▶ PROBLEM TO WORK ON
Report each line from the data below that holds the word "text".

Records from a data collection:
[Start of Attachment]

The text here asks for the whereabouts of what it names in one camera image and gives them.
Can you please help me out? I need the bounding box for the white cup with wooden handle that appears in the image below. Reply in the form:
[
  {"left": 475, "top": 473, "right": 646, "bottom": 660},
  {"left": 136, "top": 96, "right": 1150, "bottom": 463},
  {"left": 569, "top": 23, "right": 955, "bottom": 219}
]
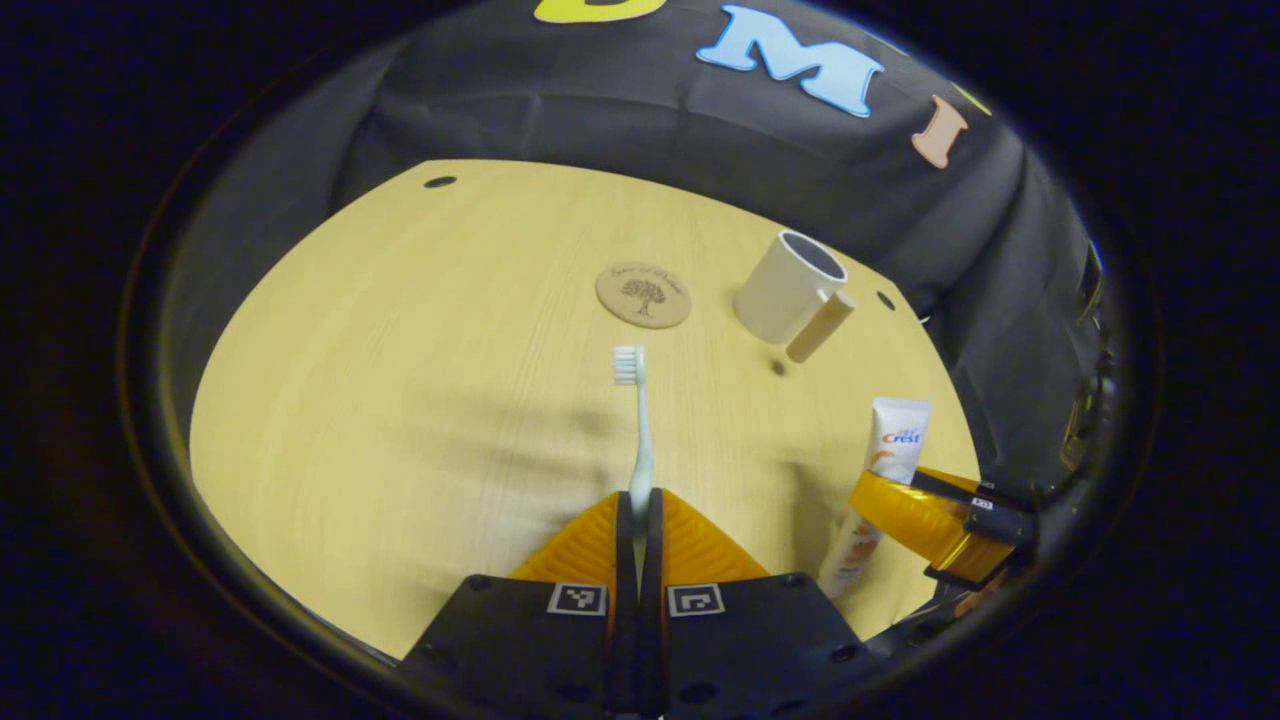
[{"left": 733, "top": 230, "right": 859, "bottom": 365}]

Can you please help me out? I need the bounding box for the black backdrop cloth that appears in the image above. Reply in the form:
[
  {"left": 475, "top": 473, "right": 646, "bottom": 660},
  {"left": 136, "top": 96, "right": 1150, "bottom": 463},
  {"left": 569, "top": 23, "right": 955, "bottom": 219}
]
[{"left": 150, "top": 0, "right": 1116, "bottom": 561}]

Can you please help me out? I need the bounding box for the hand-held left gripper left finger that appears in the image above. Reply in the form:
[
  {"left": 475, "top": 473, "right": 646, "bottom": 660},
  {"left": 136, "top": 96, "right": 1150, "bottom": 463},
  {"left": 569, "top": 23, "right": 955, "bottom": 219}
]
[{"left": 398, "top": 488, "right": 641, "bottom": 719}]

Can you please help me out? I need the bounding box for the white toothpaste tube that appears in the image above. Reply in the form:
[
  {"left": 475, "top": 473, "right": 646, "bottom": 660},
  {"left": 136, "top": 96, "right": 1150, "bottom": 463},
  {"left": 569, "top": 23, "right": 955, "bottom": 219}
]
[{"left": 815, "top": 396, "right": 933, "bottom": 601}]

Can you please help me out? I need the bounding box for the round wooden coaster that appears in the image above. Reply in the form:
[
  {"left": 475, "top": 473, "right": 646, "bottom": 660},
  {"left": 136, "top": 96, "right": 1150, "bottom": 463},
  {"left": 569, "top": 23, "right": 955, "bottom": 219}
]
[{"left": 595, "top": 261, "right": 693, "bottom": 330}]

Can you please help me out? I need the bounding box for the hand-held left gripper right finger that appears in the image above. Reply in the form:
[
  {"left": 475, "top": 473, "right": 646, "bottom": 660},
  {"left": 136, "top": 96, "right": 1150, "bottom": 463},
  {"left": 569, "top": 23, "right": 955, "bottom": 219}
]
[{"left": 640, "top": 486, "right": 876, "bottom": 719}]

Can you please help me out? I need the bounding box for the white toothbrush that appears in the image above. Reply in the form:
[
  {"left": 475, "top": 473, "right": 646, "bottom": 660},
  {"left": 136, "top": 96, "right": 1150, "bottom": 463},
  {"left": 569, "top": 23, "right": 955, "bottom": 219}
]
[{"left": 612, "top": 345, "right": 657, "bottom": 581}]

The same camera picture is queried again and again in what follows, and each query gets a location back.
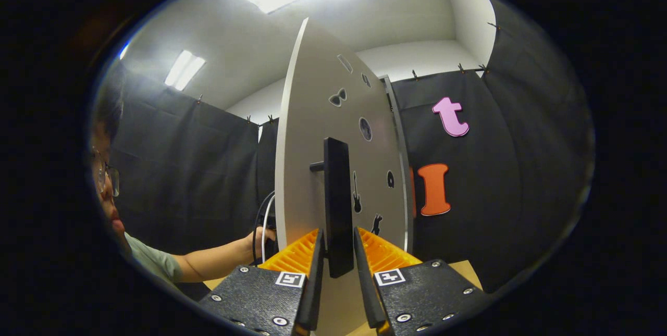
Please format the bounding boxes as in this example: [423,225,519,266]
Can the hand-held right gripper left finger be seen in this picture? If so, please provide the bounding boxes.
[198,228,326,336]

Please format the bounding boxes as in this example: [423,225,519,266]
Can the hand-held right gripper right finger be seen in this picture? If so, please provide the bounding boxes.
[353,227,493,336]

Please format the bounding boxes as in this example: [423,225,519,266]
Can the black door handle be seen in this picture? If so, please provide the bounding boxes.
[310,137,355,278]

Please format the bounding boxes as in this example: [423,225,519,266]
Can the dark grey cabinet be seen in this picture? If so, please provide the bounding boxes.
[380,76,415,253]

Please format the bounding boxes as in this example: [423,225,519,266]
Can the beige cabinet door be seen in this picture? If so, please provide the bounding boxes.
[275,17,408,336]

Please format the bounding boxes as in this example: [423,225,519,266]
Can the row of black clips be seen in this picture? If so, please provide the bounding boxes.
[197,22,501,124]

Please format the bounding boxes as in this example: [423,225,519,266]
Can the person's head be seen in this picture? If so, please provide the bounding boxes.
[89,86,131,258]

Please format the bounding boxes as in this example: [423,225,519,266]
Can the black cable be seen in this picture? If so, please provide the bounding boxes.
[252,191,276,266]

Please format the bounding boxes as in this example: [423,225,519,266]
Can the thin frame glasses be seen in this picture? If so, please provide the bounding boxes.
[93,148,120,197]

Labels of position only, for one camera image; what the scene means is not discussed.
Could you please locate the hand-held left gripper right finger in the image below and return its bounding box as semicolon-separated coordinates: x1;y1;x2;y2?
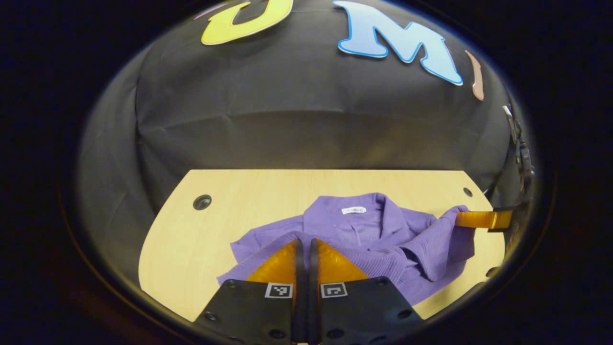
307;239;424;345

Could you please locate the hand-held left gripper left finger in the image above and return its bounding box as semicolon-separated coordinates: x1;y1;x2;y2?
192;239;307;345

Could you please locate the black backdrop cloth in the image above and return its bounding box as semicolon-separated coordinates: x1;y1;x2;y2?
77;0;532;288

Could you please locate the purple jacket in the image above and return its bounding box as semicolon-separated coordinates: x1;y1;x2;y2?
216;193;476;306

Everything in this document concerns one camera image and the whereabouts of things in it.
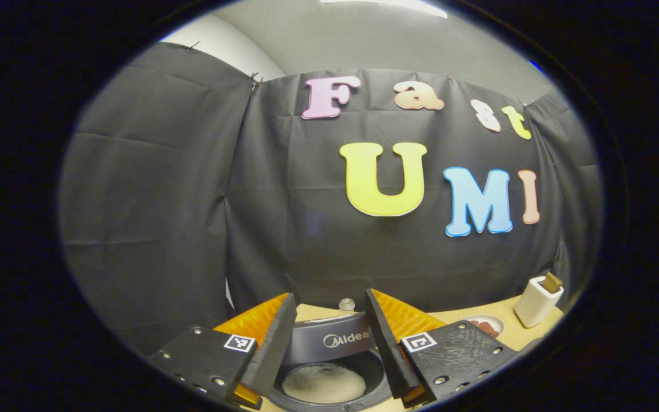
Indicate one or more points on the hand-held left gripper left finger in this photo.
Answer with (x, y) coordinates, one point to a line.
(275, 349)

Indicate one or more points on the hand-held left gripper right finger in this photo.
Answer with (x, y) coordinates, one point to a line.
(386, 349)

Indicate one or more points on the grey rice cooker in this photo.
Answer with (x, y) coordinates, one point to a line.
(312, 336)

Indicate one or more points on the white rice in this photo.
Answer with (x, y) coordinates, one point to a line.
(324, 384)

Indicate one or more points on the white chopstick holder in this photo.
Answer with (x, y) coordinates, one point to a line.
(532, 306)

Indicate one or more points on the small clear glass bottle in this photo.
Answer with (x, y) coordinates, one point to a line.
(346, 305)

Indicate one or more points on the brown meat piece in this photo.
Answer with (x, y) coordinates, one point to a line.
(487, 328)

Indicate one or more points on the round white plate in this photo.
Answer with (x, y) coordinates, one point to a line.
(492, 321)

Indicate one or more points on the black backdrop cloth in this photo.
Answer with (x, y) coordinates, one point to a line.
(163, 200)

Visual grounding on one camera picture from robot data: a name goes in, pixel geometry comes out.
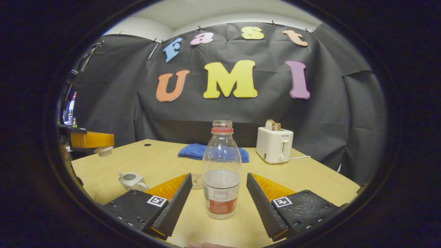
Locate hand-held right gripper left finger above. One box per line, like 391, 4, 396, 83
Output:
103, 173, 193, 240

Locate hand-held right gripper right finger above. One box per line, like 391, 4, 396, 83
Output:
246, 173, 340, 241

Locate white teacup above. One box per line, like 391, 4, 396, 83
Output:
118, 172, 149, 192

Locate clear plastic water bottle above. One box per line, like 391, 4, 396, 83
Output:
202, 120, 242, 219

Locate computer monitor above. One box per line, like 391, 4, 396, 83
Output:
64, 91, 77, 125

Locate blue towel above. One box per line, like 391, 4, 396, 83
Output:
178, 144, 250, 163

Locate white toaster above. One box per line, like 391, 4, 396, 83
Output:
256, 126, 294, 164

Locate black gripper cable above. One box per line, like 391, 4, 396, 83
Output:
71, 42, 104, 74

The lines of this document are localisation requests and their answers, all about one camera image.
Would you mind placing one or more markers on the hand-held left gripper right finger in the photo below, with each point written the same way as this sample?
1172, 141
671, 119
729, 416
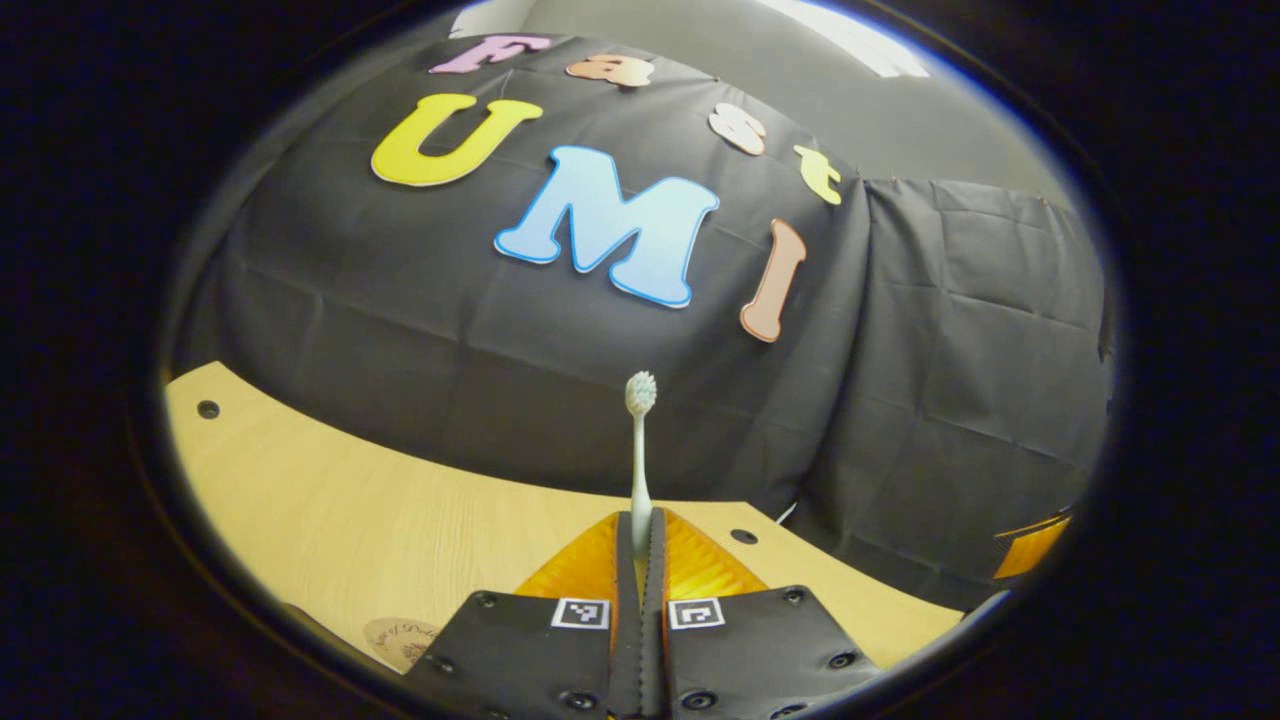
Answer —
770, 650

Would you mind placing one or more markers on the pale toothbrush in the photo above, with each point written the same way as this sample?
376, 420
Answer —
640, 470

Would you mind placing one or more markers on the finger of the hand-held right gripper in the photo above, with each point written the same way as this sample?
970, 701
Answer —
1030, 545

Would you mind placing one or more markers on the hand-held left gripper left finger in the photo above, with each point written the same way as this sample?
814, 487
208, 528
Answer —
520, 655

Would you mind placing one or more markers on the wooden desktop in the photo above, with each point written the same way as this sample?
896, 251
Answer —
330, 520

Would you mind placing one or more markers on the round wooden coaster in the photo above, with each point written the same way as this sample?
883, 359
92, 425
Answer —
400, 640

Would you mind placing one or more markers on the black backdrop cloth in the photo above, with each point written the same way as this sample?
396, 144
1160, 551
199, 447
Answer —
400, 300

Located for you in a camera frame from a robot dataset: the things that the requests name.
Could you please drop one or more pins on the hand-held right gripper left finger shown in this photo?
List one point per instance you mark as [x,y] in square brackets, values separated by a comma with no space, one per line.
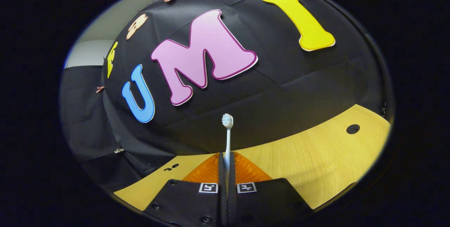
[222,199]

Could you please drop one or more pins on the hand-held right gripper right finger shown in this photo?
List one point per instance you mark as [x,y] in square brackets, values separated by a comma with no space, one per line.
[232,202]

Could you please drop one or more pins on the white and blue toothbrush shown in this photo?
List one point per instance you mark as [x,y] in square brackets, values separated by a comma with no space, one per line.
[227,139]

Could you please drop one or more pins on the light wooden desktop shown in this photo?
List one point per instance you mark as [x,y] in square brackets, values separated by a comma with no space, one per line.
[316,156]

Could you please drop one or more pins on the black desk grommet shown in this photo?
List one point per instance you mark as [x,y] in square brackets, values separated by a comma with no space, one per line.
[174,166]
[353,129]

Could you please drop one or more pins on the silver backdrop clip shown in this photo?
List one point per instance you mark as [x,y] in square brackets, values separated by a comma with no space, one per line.
[119,150]

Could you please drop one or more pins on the black backdrop cloth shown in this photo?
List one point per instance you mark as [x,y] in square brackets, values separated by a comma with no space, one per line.
[281,79]

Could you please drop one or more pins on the copper backdrop clip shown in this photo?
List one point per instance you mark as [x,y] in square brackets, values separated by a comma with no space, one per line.
[100,89]

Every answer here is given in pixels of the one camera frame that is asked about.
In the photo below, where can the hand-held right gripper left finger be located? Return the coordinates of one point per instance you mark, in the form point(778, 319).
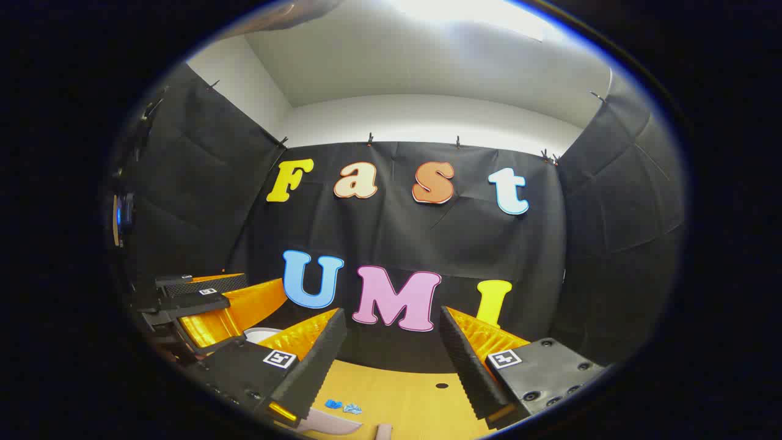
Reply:
point(311, 366)

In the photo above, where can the small lilac broom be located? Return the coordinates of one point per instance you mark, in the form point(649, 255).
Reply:
point(383, 432)

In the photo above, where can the light blue paper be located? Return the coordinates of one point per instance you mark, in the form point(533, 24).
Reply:
point(352, 409)

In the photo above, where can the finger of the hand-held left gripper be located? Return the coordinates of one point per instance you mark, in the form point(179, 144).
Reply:
point(208, 285)
point(244, 308)

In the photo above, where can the lilac plastic dustpan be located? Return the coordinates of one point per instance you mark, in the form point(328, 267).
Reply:
point(333, 423)

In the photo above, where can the wooden desktop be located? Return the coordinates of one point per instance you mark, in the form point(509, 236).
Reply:
point(403, 391)

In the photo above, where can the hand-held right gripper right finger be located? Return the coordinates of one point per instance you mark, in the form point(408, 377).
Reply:
point(470, 366)

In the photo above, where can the black device with blue light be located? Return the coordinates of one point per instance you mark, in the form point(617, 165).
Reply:
point(125, 217)

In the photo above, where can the white ribbed garbage bin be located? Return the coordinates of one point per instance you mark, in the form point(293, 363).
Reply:
point(259, 335)

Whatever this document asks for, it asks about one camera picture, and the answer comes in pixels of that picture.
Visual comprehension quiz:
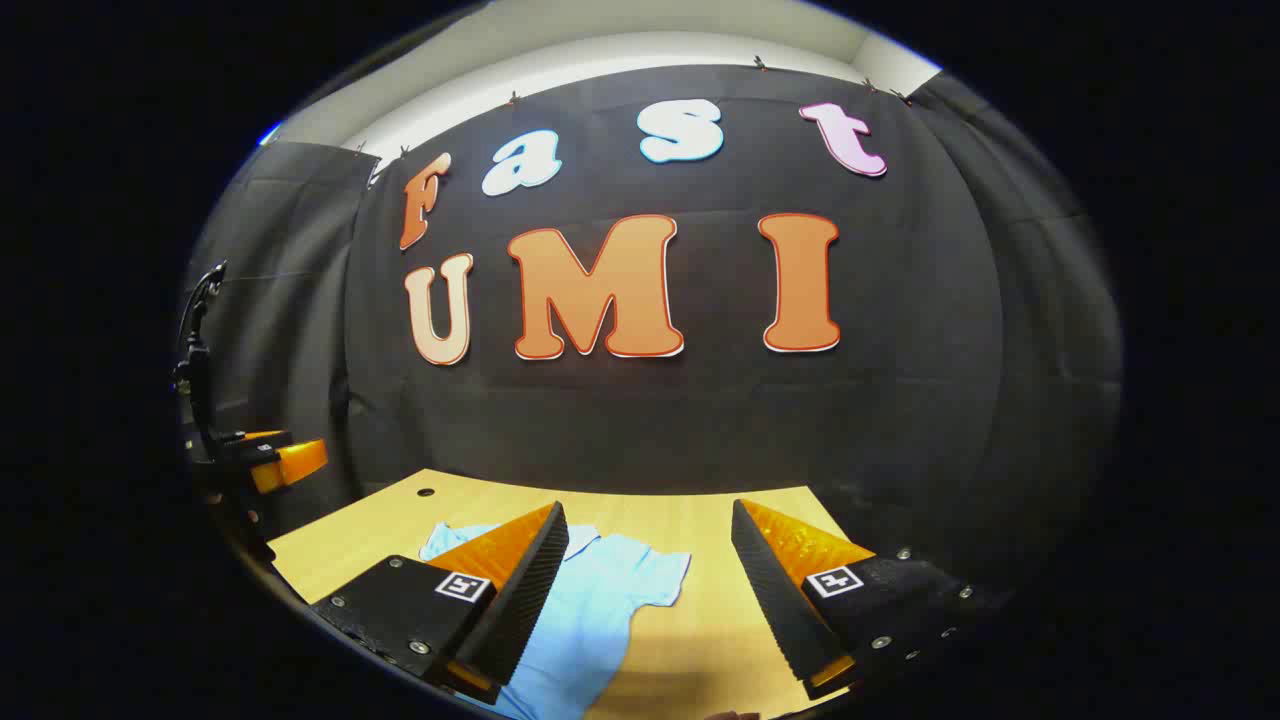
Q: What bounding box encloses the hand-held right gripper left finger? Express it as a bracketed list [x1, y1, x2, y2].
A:
[308, 502, 569, 706]

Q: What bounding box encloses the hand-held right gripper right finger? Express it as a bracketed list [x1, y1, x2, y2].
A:
[731, 499, 1001, 701]

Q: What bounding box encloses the light blue T-shirt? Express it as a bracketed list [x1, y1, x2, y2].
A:
[419, 521, 692, 720]

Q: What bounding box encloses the black backdrop cloth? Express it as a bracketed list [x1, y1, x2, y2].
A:
[180, 65, 1126, 601]

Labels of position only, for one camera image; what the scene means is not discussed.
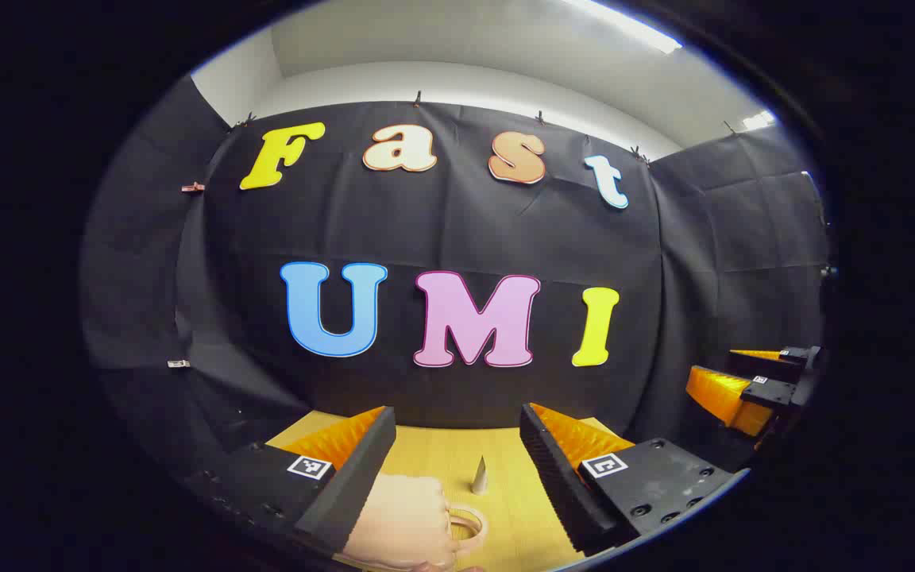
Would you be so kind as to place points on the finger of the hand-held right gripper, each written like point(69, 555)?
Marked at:
point(771, 393)
point(767, 365)

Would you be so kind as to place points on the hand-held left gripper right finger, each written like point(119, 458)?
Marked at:
point(557, 485)

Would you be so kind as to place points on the ceiling light strip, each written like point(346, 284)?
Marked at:
point(624, 24)
point(758, 120)

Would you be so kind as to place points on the black backdrop cloth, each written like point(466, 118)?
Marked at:
point(465, 230)

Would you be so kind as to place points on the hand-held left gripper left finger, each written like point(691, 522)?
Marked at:
point(358, 477)

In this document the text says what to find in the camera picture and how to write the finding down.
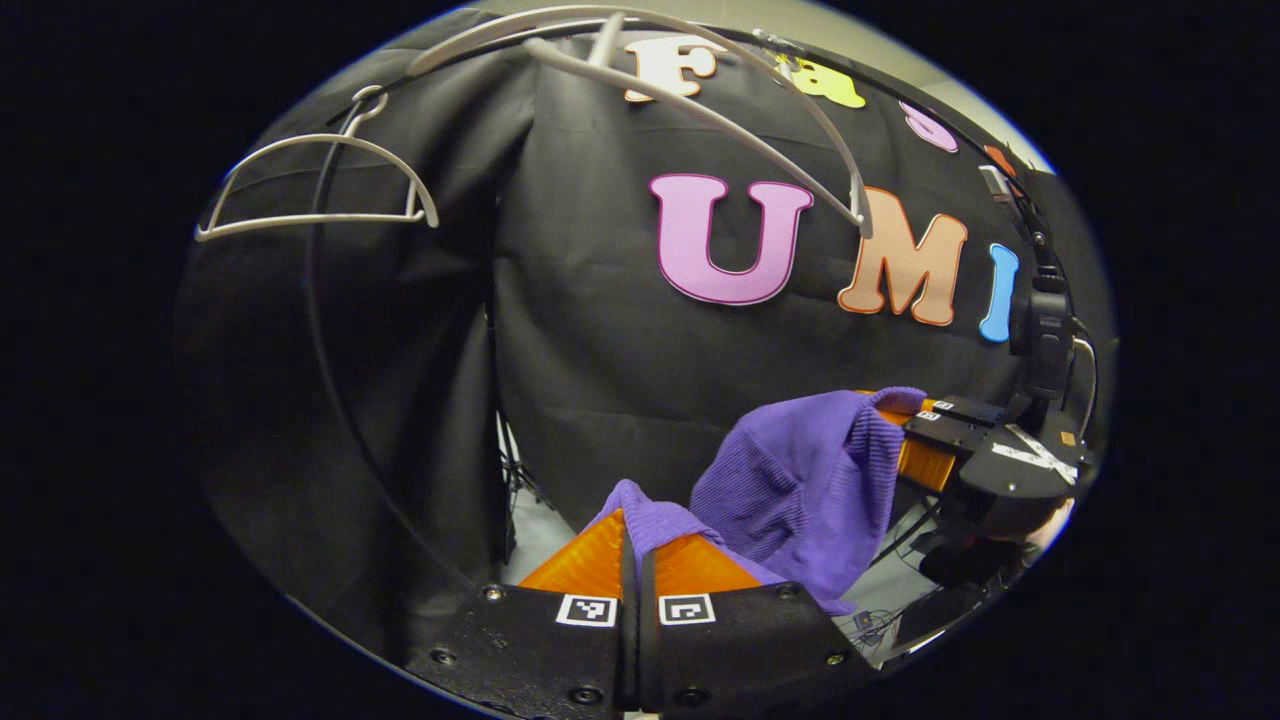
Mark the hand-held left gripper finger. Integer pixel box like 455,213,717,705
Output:
638,532,881,716
405,508,639,719

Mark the purple ribbed shirt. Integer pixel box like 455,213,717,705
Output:
580,387,929,616

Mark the white hanger with taped hook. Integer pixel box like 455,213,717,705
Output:
405,5,876,241

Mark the black clothes rack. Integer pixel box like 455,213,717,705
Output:
303,10,1061,601

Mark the white plastic hanger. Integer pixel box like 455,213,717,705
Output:
195,85,441,243

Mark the black tripod stand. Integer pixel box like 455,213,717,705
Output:
497,410,553,526

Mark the black backdrop cloth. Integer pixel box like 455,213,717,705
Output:
175,10,1116,661

[End of Attachment]

▶ OUTPUT OF THE TASK
The text here asks for the whereabouts of what it names in one camera image and gives them.
In this document the text says what to find in the camera picture and how to write the finding down.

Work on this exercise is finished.